Education is on the cusp of a transformation because of recent scientific findings in neuroscience, psychology, and machine learning that are converging to create foundations for a new science of learning.
Writing in Friday's (17 July) edition of the journal Science, researchers report that this shift is being driven by three principles that are emerging from cross-disciplinary work: learning is computational, learning is social, and learning is supported by brain circuits linking perception and action that connect people to one another. This new science of learning, the researchers believe, may shed light into the origins of human intelligence.
'We are not left alone to understand the world like Robinson Crusoe was on his island,' said Andrew Meltzoff, lead author of the paper and co-director of the University of Washington's Institute for Learning and Brain Sciences. 'These principles support learning across the life span and are particularly important in explaining children's rapid learning in two unique domains of human intelligence, language and social understanding.
'Social interaction is more important than we previously thought and underpins early learning. Research has shown that humans learn best from other humans, and a large part of this is timing, sensitive timing between a parent or a tutor and the child,' said Meltzoff, who is a developmental psychologist.
'We are trying to understand how the child's brain works - how computational abilities are changed in the presence of another person, and trying to use these three principles as leverage for learning and improving education,' added co-author Patricia Kuhl, a neuroscientist and co-director of the UW's Institute for Learning and Brain Sciences.
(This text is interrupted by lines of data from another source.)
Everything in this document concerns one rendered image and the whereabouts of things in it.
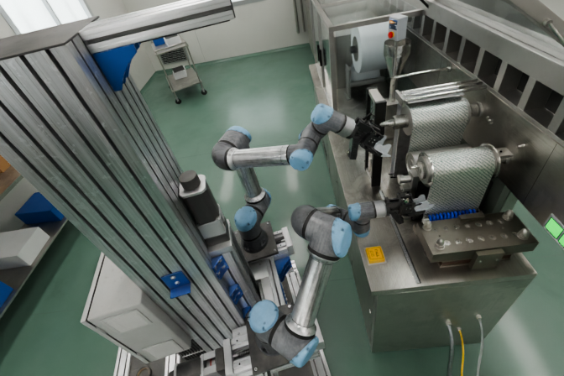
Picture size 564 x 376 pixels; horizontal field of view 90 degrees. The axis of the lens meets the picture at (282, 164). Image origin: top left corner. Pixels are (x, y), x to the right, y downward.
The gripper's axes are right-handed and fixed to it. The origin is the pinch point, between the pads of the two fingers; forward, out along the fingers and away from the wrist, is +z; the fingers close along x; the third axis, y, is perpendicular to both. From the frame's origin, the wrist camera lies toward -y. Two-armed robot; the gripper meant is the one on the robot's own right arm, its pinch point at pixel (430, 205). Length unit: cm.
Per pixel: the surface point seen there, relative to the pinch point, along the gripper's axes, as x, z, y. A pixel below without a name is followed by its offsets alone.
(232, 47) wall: 556, -170, -83
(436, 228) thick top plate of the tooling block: -8.2, 0.2, -6.0
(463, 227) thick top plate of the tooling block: -9.4, 10.6, -6.0
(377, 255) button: -11.2, -25.4, -16.6
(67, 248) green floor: 91, -303, -109
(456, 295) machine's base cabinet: -26.0, 5.3, -30.8
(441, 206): -0.2, 4.7, -1.9
University of California, San Diego robotics engineer Javier Movellan and neuroscientist-biologist Terrence Sejnowski are co-authors. The research was funded by the National Science Foundation and the National Institute of Child Health and Human Development. The National Science Foundation has funded large-scale science of learning centres at both universities.
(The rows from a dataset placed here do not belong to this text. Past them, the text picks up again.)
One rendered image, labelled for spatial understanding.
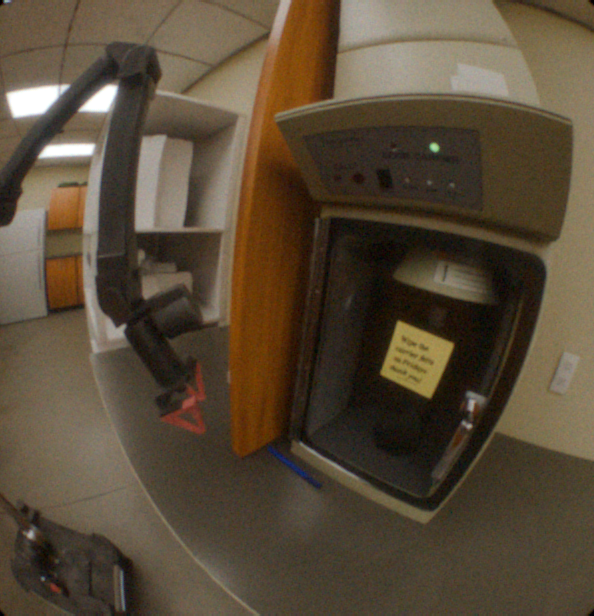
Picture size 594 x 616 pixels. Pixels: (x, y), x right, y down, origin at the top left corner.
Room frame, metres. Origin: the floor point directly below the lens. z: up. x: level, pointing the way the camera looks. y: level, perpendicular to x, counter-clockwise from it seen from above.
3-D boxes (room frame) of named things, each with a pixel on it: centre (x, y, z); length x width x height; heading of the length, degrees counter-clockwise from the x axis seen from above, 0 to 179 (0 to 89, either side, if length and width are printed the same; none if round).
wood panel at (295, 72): (0.55, -0.07, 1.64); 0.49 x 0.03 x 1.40; 141
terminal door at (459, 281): (0.28, -0.14, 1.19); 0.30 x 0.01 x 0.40; 50
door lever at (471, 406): (0.19, -0.20, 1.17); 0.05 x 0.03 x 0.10; 140
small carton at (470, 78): (0.20, -0.16, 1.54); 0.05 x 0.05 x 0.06; 64
The Science paper cites numerous recent advances in neuroscience, psychology, machine learning and education. For example, Kuhl said people don't realise how computational and social factors interact during learning.
'We have a computer between our shoulders and our brains are taking in statistics all the time without our knowing it. Babies learn simply by listening, for example. They learn the sounds and words of their language by picking up probabilistic information as they listen to us talk to them. Babies at 8 months are calculating statistically and learning,' Kuhl said.
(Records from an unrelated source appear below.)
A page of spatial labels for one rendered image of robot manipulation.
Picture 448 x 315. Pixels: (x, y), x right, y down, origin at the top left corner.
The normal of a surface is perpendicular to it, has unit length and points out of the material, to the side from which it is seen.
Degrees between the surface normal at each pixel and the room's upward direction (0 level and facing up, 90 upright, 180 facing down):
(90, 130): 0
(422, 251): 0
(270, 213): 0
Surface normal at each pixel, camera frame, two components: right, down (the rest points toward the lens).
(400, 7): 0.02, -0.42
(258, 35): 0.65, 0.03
But there are limits. Kuhl's work has shown that babies gather statistics and learn when exposed to a second language face to face from a real person, but not when they view that person on television.
'A person can get more information by looking at another person face to face,' she said. 'We are digging to understand the social element and what does it mean about us and our evolution.'
Apparently babies need other people to learn. They take in more information by looking at another person face to face than by looking at that person on a big plasma TV screen,' she said. 'We are now trying to understand why the brain works this way, and what it means about us and our evolution.'
Meltzoff said an important component of human intelligence is that humans are built so they don't have to figure out everything by themselves.
'A major role we play as parents is teaching children where the important things are for them to learn,' he said. 'One way we do this is through joint visual attention or eye-gaze. This is a social mechanism and children can find what's important - we call them informational 'hot spots' - by following the gaze of another person. By being connected to others we also learn by example and imitation.'
Infants, he said, learn by mixing self-discovery with observations of other people for problem-solving.
'We can learn what to do by watching others, and we also can come to understand other people through our own actions,' Meltzoff said. 'Learning is bi-directional.'
The researchers believe that aspects of informal learning, the ways people, particularly children, learn outside school, need to be brought into the classroom.
'Educators know children spend 80 percent of their waking time away from school and children are learning deeply and enthusiastically in museums, in community centres, from online games and in all sorts of venues. A lot of this learning is highly social and clues from informal learning may be applied to school to enhance learning. Why is it that a kid who is so good at figuring out baseball batting averages is failing math in school?' said Meltzoff.
Even though it appears that babies do not learn from television, technology can play a big role in the science of learning. Research is showing that children are more receptive to learning from social robots, robots that are more human in appearance and more interactive.
'The more that interacting with a machine feels like interacting with a human, the more children - and maybe adults - learn,' said Kuhl. 'Someday we may understand how technology can help us learn a new language at any age, and, if we could, there are countless schools around the world in which that would be helpful.'
'Science is trying to understand the magic of social interaction in human learning,' said Meltzoff. 'But when it does we hope to embody some of what we learn into technology. Kids today are using high-powered technology - Facebook, Twitter and text messaging - to enhance social interaction. Using technology, children are learning to solve problems collaboratively. Technology also allows us to have a distributed network from which to draw information, a world of knowledge.'
Meltzoff holds the Tamaki Chair at the UW and Kuhl holds the Bezos Family Chair.